Let $r$ be a primitive root $\mod\ p$ and let $k$ be a positive integer. Show that $r^k$ is a quadratic residue $\mod\;p$ if and only if $k$ is even So one direction is easy. If $k$ is even, then let $k=2m$ for some integer $m$. Then, $(r^k)^{(p-1)/2}≡r^{m(p-1)}≡1^m≡1\;\pmod{p}$, since $r$ is a primitive root $\mod{p}$. So therefore $r^k$ is a quadratic residue $\mod{p}$ if $k$ is even.

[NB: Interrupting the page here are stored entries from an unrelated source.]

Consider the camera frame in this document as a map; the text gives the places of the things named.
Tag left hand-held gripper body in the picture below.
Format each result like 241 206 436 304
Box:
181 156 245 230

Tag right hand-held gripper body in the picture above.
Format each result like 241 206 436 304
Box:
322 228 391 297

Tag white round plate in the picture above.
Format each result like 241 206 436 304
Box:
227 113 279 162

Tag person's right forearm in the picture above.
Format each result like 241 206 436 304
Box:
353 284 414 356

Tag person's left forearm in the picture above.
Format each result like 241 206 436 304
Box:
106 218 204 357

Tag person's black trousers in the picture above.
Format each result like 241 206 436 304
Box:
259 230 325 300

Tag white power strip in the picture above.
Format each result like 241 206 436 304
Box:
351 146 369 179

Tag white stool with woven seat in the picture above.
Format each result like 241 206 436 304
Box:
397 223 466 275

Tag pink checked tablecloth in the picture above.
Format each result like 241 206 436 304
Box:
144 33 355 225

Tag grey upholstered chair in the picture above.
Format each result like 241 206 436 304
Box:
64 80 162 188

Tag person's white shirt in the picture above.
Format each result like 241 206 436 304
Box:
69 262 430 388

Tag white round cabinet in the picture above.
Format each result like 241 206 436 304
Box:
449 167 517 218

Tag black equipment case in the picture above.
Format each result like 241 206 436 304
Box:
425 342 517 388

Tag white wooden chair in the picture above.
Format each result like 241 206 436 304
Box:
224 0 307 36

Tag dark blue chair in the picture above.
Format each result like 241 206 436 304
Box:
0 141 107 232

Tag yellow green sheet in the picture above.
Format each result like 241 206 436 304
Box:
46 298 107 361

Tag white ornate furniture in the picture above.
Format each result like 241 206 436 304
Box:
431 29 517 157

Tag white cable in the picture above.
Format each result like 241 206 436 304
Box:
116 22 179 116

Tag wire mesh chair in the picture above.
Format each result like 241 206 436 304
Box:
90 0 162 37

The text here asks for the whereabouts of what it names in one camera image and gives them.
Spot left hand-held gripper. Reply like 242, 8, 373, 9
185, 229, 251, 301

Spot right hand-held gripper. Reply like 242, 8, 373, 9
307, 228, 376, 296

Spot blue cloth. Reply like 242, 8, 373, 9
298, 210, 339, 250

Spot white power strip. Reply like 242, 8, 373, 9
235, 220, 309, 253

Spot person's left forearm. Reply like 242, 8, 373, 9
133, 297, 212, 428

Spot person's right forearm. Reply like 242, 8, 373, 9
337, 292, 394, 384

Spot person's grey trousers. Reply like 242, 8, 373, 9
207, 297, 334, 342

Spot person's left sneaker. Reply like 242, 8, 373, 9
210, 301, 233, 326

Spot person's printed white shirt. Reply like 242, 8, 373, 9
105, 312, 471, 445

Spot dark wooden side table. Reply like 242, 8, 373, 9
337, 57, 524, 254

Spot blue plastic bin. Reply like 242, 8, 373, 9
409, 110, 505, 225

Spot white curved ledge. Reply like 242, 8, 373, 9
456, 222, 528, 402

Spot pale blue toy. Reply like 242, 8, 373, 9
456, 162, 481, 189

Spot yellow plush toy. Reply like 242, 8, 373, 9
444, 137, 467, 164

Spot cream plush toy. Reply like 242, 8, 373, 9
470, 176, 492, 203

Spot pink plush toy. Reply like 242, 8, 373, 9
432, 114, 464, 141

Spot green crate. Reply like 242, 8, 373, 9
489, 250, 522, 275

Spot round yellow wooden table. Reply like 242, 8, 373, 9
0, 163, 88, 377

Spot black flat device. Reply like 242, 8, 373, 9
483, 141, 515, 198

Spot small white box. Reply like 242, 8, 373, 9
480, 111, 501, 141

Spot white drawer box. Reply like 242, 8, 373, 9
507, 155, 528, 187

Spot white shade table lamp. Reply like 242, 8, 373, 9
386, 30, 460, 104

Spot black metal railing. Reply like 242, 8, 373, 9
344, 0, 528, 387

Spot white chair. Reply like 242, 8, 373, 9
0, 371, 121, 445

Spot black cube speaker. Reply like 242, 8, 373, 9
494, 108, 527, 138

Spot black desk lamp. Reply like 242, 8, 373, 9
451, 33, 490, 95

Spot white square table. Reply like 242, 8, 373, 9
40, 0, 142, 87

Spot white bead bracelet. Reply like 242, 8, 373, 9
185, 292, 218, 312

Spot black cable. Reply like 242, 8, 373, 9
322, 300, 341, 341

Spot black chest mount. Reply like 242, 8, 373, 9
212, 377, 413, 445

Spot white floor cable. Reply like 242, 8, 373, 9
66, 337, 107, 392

However, the other direction I'm having a little trouble with. I know that if $r^k$ is a quadratic residue $\mod\;p$, then $(r^k)^{(p-1)/2}≡1\;\pmod{p}$ has a solution. And we also know that since $r$ is a primitive root $\mod p$, that $r^{p-1}≡1\;\pmod{p}$. So therefore, $(r^k)^{(p-1)/2}≡r^{p-1} \pmod{p}$. But now I am stuck on how to prove that k must be even.
 A: We have $$r^{(p-1)/2}\ne 1\mod p$$ because $r$ is a primitive root modulo $p$. Hence $r$ is not a quadratic residue modulo $p$. 
Would $r^k$ with odd $k$ be a quadratic residue modulo $p$, $r$ would be a quadratic residue modulo $p$ as well, but we just have shown that this is impossible.
Hence $k$ must be even.
A: There are exactly $(p-1)/2$ quadratic residues $mod\;p$. [That's because $x²=a \; (mod \; p)$ has either zero or two solutions for x].
Because $r$ is a primitive root modulo $p$, $|<r^{2i}>| = (p-1)/2$. Further, all elements in this group are of the form $r^{k}$, where $k$ is even, so as you just showed, all those elements are quadratic residues.
That means we have already found all the $(p-1)/2$ quadratic residues modulo $p$ by calculating all even powers of $r$.
Finally, because $r$ is a primitive root, an odd power and an even power of $r$ can't be equal modulo $p$. Hence there are no odd powers of $r$, that are quadratic residues. Hence all quadratic residues residues modulo $p$ are even powers of $r$.